(PROBLEM)
Print exactly the lines starting at the one that contains "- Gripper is" and ending at the last line of the listing below.

(PROVIDED DATA)

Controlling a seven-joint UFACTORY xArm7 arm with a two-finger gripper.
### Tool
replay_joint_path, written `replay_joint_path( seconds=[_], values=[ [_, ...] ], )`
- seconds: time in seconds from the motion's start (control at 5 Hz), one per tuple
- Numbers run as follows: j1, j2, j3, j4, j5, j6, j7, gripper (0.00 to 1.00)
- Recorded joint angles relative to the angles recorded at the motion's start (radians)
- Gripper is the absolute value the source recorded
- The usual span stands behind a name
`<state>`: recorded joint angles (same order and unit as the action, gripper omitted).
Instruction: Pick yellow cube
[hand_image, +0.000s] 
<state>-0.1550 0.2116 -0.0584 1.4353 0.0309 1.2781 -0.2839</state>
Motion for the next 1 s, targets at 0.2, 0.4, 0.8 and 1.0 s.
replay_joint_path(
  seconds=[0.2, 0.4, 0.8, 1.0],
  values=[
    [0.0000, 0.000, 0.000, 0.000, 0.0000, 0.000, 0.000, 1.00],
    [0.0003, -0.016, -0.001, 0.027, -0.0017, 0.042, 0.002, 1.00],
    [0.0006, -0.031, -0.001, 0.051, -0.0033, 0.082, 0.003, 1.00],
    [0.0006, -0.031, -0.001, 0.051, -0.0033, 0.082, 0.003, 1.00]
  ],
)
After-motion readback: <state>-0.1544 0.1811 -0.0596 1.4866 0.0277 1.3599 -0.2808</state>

(RESULT FOR THIS EXERCISE)
- Gripper is the absolute value the source recorded
- The usual span stands behind a name
`<state>`: recorded joint angles (same order and unit as the action, gripper omitted).
Instruction: Pick yellow cube
[hand_image, +0.000s] 
<state>-0.1550 0.2116 -0.0584 1.4353 0.0309 1.2781 -0.2839</state>
Motion for the next 1 s, targets at 0.2, 0.4, 0.8 and 1.0 s.
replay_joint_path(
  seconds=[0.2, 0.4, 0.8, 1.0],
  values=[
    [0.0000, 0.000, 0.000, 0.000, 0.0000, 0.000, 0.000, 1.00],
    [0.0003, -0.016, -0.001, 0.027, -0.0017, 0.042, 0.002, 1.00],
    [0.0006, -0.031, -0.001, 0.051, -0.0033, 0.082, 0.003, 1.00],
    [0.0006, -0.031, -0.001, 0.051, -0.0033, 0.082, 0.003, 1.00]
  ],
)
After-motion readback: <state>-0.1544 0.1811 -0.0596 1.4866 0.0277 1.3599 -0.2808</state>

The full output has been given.